→ THE TASK: Would you restate each line of the data below word for word, without its pictures?

===== INPUT DATA =====

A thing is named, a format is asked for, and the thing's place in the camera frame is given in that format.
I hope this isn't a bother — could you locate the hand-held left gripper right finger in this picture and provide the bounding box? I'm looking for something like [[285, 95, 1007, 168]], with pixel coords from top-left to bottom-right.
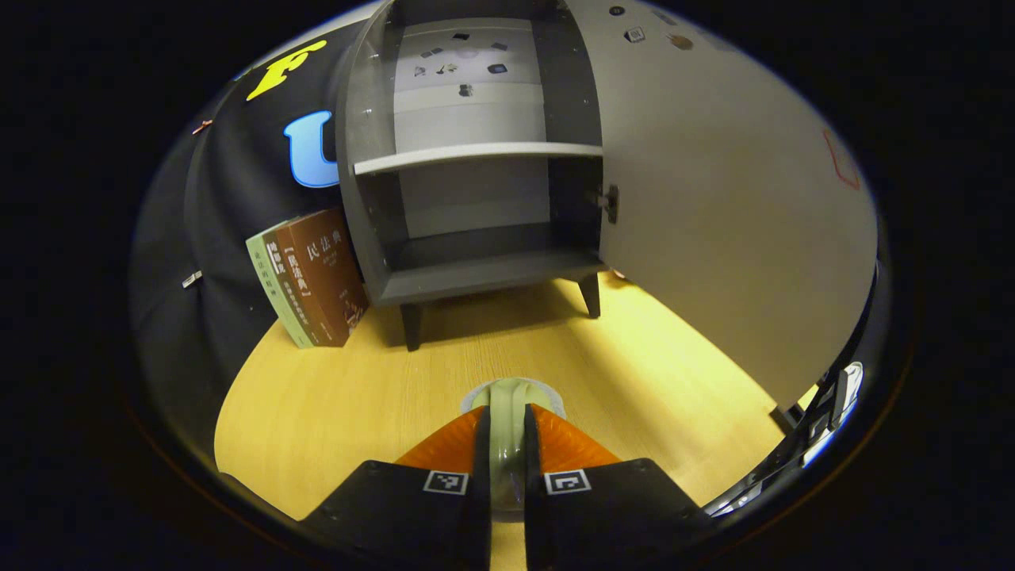
[[523, 404, 707, 571]]

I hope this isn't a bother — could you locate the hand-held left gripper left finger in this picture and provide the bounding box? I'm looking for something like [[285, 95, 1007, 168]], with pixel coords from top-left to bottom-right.
[[304, 405, 493, 571]]

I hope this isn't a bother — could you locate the green bottle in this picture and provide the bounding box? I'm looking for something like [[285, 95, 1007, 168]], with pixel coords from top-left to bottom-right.
[[485, 379, 528, 516]]

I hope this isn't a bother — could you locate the beige cabinet door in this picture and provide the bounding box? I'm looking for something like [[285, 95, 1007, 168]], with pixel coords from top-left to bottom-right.
[[565, 0, 879, 411]]

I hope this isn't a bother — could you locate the dark grey cabinet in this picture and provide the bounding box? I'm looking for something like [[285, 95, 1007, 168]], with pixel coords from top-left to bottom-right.
[[336, 0, 613, 352]]

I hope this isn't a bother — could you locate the brown book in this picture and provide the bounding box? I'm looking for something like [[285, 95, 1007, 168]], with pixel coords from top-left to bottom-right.
[[260, 230, 330, 348], [275, 208, 370, 349]]

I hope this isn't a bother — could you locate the black backdrop cloth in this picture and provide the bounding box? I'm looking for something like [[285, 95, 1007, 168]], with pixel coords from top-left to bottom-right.
[[131, 40, 366, 445]]

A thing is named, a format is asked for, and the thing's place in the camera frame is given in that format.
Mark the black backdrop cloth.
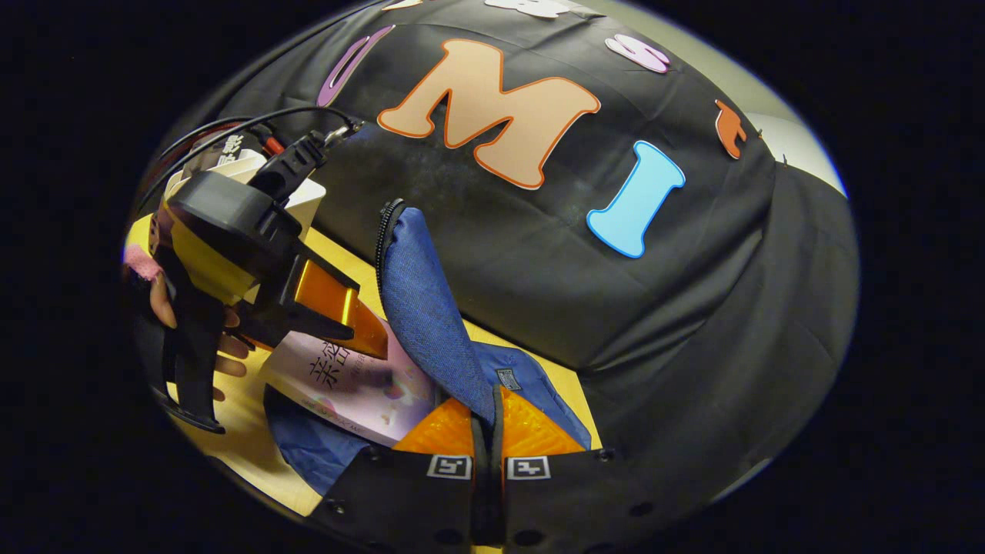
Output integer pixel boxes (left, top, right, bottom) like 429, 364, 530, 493
135, 0, 860, 509

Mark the blue schoolbag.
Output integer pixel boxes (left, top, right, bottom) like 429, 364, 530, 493
264, 199, 593, 497

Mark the white bookshelf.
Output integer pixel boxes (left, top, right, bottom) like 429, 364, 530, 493
165, 150, 328, 239

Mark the pink cover book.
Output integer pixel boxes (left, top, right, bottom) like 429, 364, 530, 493
258, 315, 439, 447

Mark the red cable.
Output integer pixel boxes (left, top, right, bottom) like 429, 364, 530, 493
158, 115, 287, 166

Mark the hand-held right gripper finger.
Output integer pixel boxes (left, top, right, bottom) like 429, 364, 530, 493
308, 394, 489, 551
492, 385, 693, 551

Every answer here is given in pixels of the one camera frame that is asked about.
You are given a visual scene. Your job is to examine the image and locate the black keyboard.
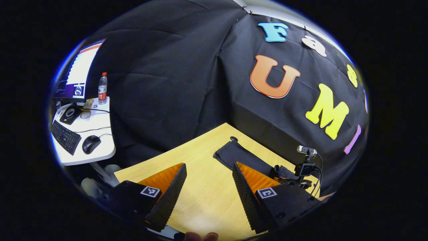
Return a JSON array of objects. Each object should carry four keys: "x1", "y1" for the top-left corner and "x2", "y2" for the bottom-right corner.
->
[{"x1": 50, "y1": 120, "x2": 82, "y2": 156}]

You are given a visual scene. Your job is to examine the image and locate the black round desk device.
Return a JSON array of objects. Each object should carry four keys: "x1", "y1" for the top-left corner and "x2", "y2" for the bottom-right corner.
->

=====

→ RESULT OF THIS TASK:
A thing is named, a format is asked for, and the thing's place in the camera frame is given in that format.
I hope this isn't a bother — could you locate the hand-held left gripper right finger in this picture and provide the bounding box? I'm looking for something like [[285, 95, 1007, 168]], with pixel coords from top-left to bottom-right.
[[523, 404, 707, 571]]

I hope this isn't a bother — could you locate the hand-held left gripper left finger in this picture and provide the bounding box? I'm looking for something like [[285, 95, 1007, 168]], with pixel coords from top-left to bottom-right.
[[304, 405, 493, 571]]

I hope this isn't a bother — could you locate the green bottle in this picture and provide the bounding box? I'm looking for something like [[285, 95, 1007, 168]], with pixel coords from top-left to bottom-right.
[[485, 379, 528, 516]]

I hope this isn't a bother — could you locate the beige cabinet door in this picture and provide the bounding box? I'm looking for something like [[285, 95, 1007, 168]], with pixel coords from top-left to bottom-right.
[[565, 0, 879, 411]]

I hope this isn't a bother — could you locate the dark grey cabinet in this picture and provide the bounding box? I'm looking for something like [[285, 95, 1007, 168]], with pixel coords from top-left to bottom-right.
[[336, 0, 613, 352]]

I hope this isn't a bother — could you locate the brown book in this picture and provide the bounding box? I'm looking for something like [[285, 95, 1007, 168]], with pixel coords from top-left to bottom-right.
[[260, 230, 330, 348], [275, 208, 370, 349]]

I hope this isn't a bother — could you locate the black backdrop cloth in this picture and provide the bounding box? I'm looking for something like [[285, 95, 1007, 168]], with pixel coords from top-left to bottom-right.
[[131, 40, 366, 445]]

A thing is named, a format is asked for, and the thing's place in the camera frame is given in that format.
Mark the black backdrop cloth.
Output integer pixel boxes (left, top, right, bottom) like 429, 364, 530, 493
135, 0, 860, 509

Mark the blue schoolbag.
Output integer pixel boxes (left, top, right, bottom) like 429, 364, 530, 493
264, 199, 593, 497

Mark the white bookshelf.
Output integer pixel boxes (left, top, right, bottom) like 429, 364, 530, 493
165, 150, 328, 239

Mark the pink cover book.
Output integer pixel boxes (left, top, right, bottom) like 429, 364, 530, 493
258, 315, 439, 447

Mark the red cable.
Output integer pixel boxes (left, top, right, bottom) like 429, 364, 530, 493
158, 115, 287, 166

Mark the hand-held right gripper finger.
Output integer pixel boxes (left, top, right, bottom) like 429, 364, 530, 493
308, 394, 489, 551
492, 385, 693, 551

Every answer here is given in pixels of the one camera frame that is asked about.
You are given a visual scene. Your job is to examine the image and locate the black keyboard.
Return a JSON array of objects. Each object should carry four keys: "x1", "y1" for the top-left corner and "x2", "y2" for the bottom-right corner.
->
[{"x1": 50, "y1": 120, "x2": 82, "y2": 156}]

You are given a visual scene. Your job is to examine the image and locate the black round desk device.
Return a JSON array of objects. Each object should carry four keys: "x1", "y1" for the top-left corner and "x2", "y2" for the bottom-right corner.
->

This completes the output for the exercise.